→ **EXERCISE OBJECTIVE**
Count up the lines below where the word "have" shows up, and respond with the number alone.

→ **MATERIAL FOR THIS TASK**
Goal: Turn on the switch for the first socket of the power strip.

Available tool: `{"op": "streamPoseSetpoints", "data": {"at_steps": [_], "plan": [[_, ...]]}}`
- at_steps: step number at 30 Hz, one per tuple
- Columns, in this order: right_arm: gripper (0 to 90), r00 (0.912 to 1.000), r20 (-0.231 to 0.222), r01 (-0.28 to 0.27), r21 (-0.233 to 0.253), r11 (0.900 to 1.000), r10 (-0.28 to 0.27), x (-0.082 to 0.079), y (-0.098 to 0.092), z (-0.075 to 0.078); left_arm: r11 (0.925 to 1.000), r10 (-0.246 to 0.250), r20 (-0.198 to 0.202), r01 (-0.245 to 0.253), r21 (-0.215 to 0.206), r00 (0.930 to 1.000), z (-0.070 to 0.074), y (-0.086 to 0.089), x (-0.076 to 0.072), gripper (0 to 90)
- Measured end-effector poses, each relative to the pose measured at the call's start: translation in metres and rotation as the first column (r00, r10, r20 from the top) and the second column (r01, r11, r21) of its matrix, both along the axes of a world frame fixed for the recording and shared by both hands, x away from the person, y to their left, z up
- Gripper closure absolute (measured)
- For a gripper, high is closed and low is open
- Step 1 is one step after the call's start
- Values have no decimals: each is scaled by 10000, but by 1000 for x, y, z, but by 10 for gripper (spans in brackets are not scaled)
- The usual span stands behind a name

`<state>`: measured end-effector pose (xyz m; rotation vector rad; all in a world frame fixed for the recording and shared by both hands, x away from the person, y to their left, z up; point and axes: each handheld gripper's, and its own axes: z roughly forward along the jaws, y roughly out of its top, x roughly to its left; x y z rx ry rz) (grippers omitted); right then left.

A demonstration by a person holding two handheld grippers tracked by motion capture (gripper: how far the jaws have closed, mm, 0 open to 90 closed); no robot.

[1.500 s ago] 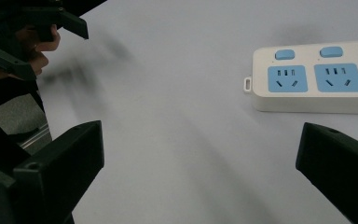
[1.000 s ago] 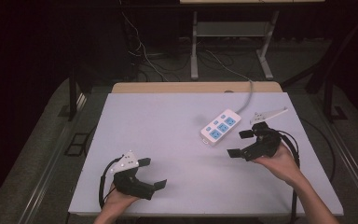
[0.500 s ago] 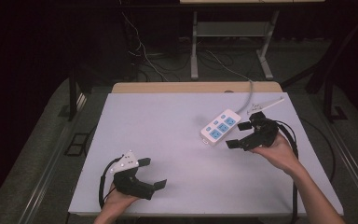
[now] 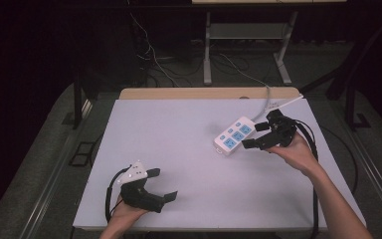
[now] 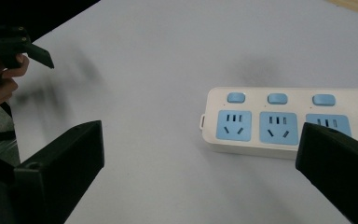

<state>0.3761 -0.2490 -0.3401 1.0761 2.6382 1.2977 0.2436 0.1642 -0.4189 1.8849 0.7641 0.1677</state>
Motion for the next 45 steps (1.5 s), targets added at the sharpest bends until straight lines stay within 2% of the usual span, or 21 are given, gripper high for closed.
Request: {"op": "streamPoseSetpoints", "data": {"at_steps": [5, 18, 31, 45], "plan": [[7, 9997, -176, 182, -47, 9998, -183, 11, -3, -1, 10000, 4, -4, -4, -1, 10000, 0, 0, 0, 0], [8, 9988, -299, 384, -103, 9992, -387, 33, -3, 3, 10000, 16, -26, -16, -32, 10000, 0, 1, 0, 0], [8, 9974, -448, 542, -435, 9976, -561, 58, 2, 6, 10000, 34, -38, -34, -57, 10000, 0, 2, 1, 0], [8, 9950, -558, 811, -413, 9958, -834, 85, 1, 12, 10000, 9, -56, -9, -75, 10000, 0, 2, 1, 0]]}}
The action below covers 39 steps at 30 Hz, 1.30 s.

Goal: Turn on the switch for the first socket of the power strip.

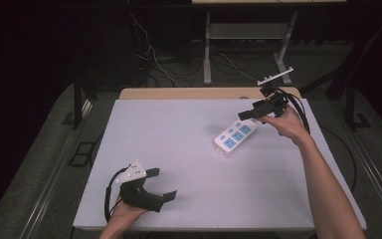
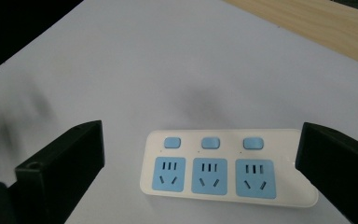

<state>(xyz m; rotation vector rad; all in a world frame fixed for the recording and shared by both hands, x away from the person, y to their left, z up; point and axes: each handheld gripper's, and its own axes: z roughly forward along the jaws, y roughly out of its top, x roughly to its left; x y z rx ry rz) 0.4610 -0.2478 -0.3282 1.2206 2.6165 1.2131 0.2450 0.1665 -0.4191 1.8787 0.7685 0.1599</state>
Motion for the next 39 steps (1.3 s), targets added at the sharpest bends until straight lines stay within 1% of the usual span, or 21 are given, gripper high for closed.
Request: {"op": "streamPoseSetpoints", "data": {"at_steps": [3, 5, 6, 8, 9, 17, 20, 24, 25, 26, 27, 30, 32, 33, 34, 35, 36, 37, 39], "plan": [[8, 9999, 38, 123, 137, 9998, -123, 6, -1, -2, 10000, -9, -8, 9, -22, 10000, 0, 0, 0, 0], [8, 9999, 40, 153, 144, 9998, -154, 8, -1, -3, 10000, -18, -6, 18, -18, 10000, 0, 0, 0, 0], [8, 9998, 38, 190, 68, 9998, -190, 11, -1, -7, 10000, 15, -12, -15, -53, 10000, 0, 0, -1, 0], [8, 9998, 27, 212, 26, 9998, -212, 12, -1, -9, 10000, 38, -9, -38, -86, 10000, 0, 0, -1, 0], [8, 9997, -7, 245, 48, 9997, -245, 15, -2, -13, 9999, 49, -25, -49, -113, 10000, 0, 1, -1, 0], [8, 9993, -17, 373, 138, 9992, -373, 23, 1, -24, 9998, 93, -30, -94, -146, 10000, 0, 2, -1, 0], [8, 9989, -77, 469, 159, 9988, -468, 29, 3, -32, 9998, 95, -24, -95, -152, 10000, 0, 3, -1, 0], [12, 9983, -134, 568, 72, 9984, -567, 33, 4, -38, 9999, 87, -55, -88, -123, 9999, 0, 3, 0, 0], [130, 9982, -127, 595, 35, 9982, -594, 33, 4, -39, 9999, 87, -61, -87, -131, 9999, 0, 3, 0, 0], [208, 9982, -79, 590, 118, 9982, -589, 34, 4, -40, 9999, 89, -54, -90, -124, 9999, 0, 3, 0, 0], [199, 9978, -76, 652, 166, 9977, -651, 34, 4, -42, 9999, 95, -53, -95, -128, 9999, 0, 3, 0, 0], [245, 9969, -47, 792, 133, 9968, -791, 36, 6, -45, 9998, 112, -55, -113, -147, 9999, -1, 3, 0, 0], [315, 9964, -47, 841, 157, 9963, -841, 37, 6, -47, 9998, 130, -54, -131, -163, 9999, -1, 3, 0, 0], [330, 9962, -42, 874, 195, 9960, -874, 37, 7, -48, 9998, 134, -51, -135, -156, 9999, -1, 3, 0, 0], [383, 9961, -42, 884, 269, 9957, -883, 38, 8, -50, 9998, 133, -51, -134, -153, 9999, -1, 4, 0, 0], [413, 9960, -28, 893, 260, 9957, -892, 38, 8, -51, 9998, 127, -47, -128, -153, 9999, -1, 4, 1, 0], [413, 9960, -28, 893, 260, 9957, -892, 38, 8, -51, 9998, 126, -46, -126, -150, 9999, -1, 4, 1, 0], [454, 9962, -64, 866, 221, 9960, -865, 39, 9, -53, 9998, 121, -49, -122, -146, 9999, -1, 4, 1, 0], [499, 9961, -52, 878, 158, 9960, -877, 40, 10, -55, 9999, 102, -47, -102, -108, 9999, -1, 4, 1, 0]]}}
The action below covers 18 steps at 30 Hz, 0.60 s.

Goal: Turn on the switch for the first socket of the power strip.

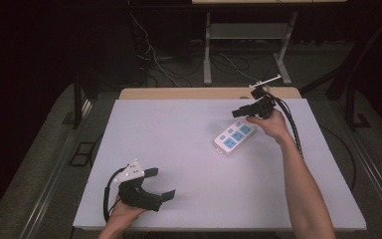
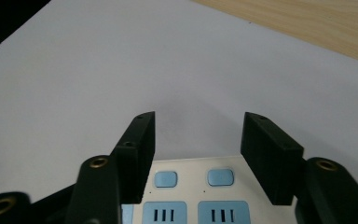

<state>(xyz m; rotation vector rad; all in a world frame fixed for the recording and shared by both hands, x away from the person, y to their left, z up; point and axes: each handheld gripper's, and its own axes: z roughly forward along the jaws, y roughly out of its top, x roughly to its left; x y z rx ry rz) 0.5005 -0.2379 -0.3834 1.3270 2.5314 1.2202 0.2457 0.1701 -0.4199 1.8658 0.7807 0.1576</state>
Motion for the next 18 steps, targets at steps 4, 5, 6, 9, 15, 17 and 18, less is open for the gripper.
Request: {"op": "streamPoseSetpoints", "data": {"at_steps": [4, 5, 6, 9, 15, 17, 18], "plan": [[610, 10000, -64, 33, 18, 10000, -33, 2, 0, -3, 10000, 18, -7, -18, -23, 10000, 0, 0, 0, 0], [637, 10000, -80, 23, 32, 10000, -22, 2, -1, -3, 10000, 24, -7, -24, -23, 10000, 0, 0, 0, 0], [637, 10000, -80, 23, 32, 10000, -22, 2, -1, -3, 10000, 25, -11, -25, -14, 10000, 0, 0, 0, 0], [733, 9999, -114, 28, -81, 10000, -29, 3, -2, -5, 10000, 23, -10, -23, -2, 10000, 0, 1, 0, 0], [870, 9995, -313, -59, -255, 9997, 51, 5, -3, -12, 10000, 16, -16, -16, 13, 10000, 0, 1, 1, 0], [893, 9992, -388, -102, -324, 9994, 89, 6, -1, -15, 10000, 20, -19, -19, 24, 10000, 0, 1, 1, 0], [893, 9990, -434, -117, -404, 9991, 100, 6, -1, -17, 10000, 23, -16, -23, 21, 10000, 0, 1, 1, 0]]}}
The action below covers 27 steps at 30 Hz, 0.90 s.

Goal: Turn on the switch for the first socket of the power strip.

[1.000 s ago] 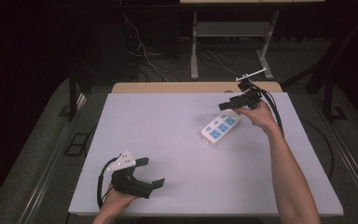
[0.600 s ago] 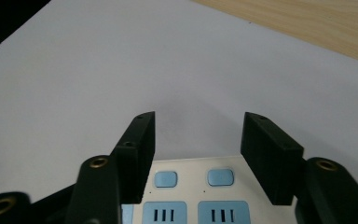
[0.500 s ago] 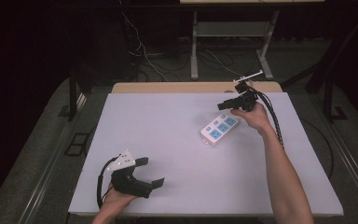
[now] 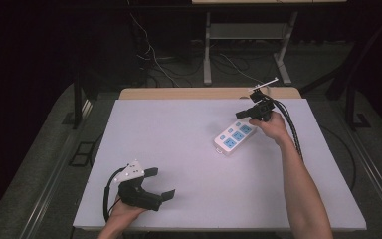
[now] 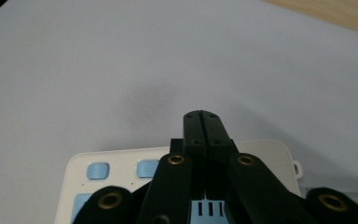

→ **YOUR SOLUTION**
2